Problem to work on. The lines needed are those below that contain the word "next"; copy each one.
::: Task data
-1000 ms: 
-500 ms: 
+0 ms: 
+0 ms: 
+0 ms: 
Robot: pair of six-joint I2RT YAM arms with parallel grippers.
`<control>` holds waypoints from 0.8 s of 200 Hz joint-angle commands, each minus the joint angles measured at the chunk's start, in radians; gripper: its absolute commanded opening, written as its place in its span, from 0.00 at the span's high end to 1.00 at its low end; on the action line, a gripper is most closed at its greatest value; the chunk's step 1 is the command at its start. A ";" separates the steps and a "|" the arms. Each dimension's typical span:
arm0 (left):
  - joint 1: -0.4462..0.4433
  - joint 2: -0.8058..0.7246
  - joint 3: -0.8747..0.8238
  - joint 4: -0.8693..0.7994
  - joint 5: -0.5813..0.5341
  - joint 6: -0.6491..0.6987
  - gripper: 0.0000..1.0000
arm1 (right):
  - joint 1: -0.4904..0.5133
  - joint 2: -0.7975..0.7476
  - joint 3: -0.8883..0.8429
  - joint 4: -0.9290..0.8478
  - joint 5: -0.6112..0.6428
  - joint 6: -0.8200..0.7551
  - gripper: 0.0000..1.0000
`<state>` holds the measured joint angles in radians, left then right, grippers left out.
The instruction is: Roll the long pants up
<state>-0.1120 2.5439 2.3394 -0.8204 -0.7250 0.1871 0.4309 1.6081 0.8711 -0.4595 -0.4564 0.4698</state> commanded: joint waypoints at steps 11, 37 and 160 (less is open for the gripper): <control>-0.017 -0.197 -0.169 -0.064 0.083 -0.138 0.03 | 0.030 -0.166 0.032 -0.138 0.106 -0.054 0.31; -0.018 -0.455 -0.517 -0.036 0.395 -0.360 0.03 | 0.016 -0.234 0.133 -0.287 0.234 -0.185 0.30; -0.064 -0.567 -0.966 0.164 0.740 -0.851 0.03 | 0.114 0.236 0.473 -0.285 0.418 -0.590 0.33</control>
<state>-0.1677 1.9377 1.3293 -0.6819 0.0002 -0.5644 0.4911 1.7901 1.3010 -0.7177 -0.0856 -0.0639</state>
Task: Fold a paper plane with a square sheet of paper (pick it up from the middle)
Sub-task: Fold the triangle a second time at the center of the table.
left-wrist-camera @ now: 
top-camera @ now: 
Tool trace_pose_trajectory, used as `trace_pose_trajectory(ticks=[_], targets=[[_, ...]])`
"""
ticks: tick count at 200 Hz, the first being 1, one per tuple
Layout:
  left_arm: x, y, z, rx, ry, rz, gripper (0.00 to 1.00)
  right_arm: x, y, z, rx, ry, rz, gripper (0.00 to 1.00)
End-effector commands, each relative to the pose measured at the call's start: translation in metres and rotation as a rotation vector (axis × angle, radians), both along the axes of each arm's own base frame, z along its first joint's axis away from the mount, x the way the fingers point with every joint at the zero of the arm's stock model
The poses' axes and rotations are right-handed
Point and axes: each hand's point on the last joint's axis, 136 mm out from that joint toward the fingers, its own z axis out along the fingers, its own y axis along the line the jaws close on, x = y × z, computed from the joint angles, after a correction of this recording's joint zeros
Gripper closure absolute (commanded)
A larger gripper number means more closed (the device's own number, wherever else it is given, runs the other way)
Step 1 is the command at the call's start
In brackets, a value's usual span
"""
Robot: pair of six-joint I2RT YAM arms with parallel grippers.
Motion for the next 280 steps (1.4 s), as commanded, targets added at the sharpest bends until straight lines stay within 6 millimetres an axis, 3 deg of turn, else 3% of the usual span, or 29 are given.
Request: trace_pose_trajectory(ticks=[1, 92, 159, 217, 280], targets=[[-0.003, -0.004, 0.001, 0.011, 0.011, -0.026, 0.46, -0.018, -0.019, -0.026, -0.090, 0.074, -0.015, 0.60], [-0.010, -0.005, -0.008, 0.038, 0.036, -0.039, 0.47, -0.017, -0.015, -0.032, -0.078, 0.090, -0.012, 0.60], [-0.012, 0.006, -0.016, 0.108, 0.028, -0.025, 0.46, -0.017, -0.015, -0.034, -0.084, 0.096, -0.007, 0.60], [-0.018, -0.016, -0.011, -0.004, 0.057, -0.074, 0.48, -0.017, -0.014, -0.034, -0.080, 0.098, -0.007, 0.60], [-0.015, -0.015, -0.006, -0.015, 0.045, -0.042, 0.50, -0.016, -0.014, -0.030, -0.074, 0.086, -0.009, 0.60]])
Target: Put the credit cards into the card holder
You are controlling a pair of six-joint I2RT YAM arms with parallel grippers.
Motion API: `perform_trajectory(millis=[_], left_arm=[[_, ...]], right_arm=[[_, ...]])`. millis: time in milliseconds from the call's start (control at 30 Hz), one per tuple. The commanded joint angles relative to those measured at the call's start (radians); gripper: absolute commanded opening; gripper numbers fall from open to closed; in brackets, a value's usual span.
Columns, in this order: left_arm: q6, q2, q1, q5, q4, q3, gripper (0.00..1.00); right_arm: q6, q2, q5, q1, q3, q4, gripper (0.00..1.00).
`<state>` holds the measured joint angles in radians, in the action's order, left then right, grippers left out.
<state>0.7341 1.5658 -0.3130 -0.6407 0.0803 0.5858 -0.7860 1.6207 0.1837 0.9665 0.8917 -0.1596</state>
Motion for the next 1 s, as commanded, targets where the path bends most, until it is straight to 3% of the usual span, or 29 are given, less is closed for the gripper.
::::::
Exercise output.
Motion for the next 280 steps (1.4 s), as commanded, targets added at the sharpest bends until straight lines stay within 6 millimetres an axis, 3 deg of turn, else 3% of the usual span, or 29 are given.
Motion for the next 1 s, as commanded, targets where the path bends most, until it is straight to 3% of the usual span, or 29 are given, less is closed for the gripper.

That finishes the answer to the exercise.